“Beware the Kodak,” warned The Hartford Daily Courant in July 1888. “The sedate citizen can’t indulge in any hilariousness without incurring the risk of being caught in the act and having his photograph passed around among his Sunday school children.”1 Over a century later, the warning rings true. Today, facial recognition technology is everywhere: Facebook uses facial recognition to assist users in tagging photos and videos with the names of others; Sephora uses facial recognition to allow customers to virtually apply and test cosmetics; JetBlue uses facial recognition in lieu of a boarding pass and passport; law enforcement agencies use facial recognition to identify suspects and victims; and now, amidst the ongoing and rapidly evolving COVID-19 pandemic, facial recognition technology is being used for contactless access control credentials as well as contact tracing of people infected with the coronavirus.
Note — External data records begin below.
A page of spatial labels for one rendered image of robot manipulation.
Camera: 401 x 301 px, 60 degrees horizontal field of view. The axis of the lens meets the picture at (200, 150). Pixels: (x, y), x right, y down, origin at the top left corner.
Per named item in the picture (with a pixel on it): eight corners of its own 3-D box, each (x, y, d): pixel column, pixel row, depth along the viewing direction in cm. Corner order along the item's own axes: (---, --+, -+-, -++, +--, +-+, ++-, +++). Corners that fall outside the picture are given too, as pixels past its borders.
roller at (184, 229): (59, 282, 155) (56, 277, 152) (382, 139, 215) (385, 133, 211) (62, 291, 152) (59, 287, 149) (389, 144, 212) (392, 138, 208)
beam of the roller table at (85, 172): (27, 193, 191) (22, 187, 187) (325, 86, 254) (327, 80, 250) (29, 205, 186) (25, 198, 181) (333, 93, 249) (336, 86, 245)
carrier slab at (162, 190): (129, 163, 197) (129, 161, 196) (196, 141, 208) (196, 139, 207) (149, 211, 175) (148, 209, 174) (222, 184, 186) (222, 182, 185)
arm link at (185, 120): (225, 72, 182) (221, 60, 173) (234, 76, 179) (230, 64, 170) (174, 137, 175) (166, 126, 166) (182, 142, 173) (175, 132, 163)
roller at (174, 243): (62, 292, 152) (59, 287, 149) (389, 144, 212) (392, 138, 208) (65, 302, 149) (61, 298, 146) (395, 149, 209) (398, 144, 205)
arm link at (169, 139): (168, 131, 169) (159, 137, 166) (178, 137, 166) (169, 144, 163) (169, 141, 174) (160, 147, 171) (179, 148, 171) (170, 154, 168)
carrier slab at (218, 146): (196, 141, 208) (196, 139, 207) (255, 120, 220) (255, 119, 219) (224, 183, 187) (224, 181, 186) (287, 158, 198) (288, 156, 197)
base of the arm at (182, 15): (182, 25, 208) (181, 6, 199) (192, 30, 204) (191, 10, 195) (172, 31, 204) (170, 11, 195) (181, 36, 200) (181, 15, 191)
As facial recognition technology invades every aspect of our lives, shutdown or not, technological advances, news coverage, and legal approaches concerning such technology continue to expand and evolve. And, while this technology clearly provides benefits to society and public safety, it can create legal issues from privacy to insurance coverage to racial bias.
Privacy
As the use of facial recognition technology rises, so do privacy concerns. The technology is ubiquitous. When an individual walks out her own door, the technology can track her movements. While “the sedate citizen” may have become used to “having his photograph passed around,” the anonymity that was once associated with being photographed has been lost as a result of facial recognition technology. Privacy advocates thus believe that the widespread use of facial recognition should be regulated. There is no biometric privacy law at the federal level, but states, with Illinois doing the legwork, are filling the void.
When Illinois enacted the Biometric Information Privacy Act, 740 ILCS 14/1 et seq. (“BIPA”) in 2008, it became the first state to regulate the collection and storage of biometric information. Under BIPA, a private entity cannot collect or store the biometric data of Illinois residents without first providing notice, obtaining written consent, and making certain disclosures, including a written biometrics privacy policy.2 The statute contains a private right of action provision that permits recovery of liquidated damages of $1,000 or actual damages for each negligent violation or liquidated damages of $5,000 or actual damages for each willful violation. BIPA is considered the most stringent state law concerning biometric information; indeed, it is the only law that provides a private right of action.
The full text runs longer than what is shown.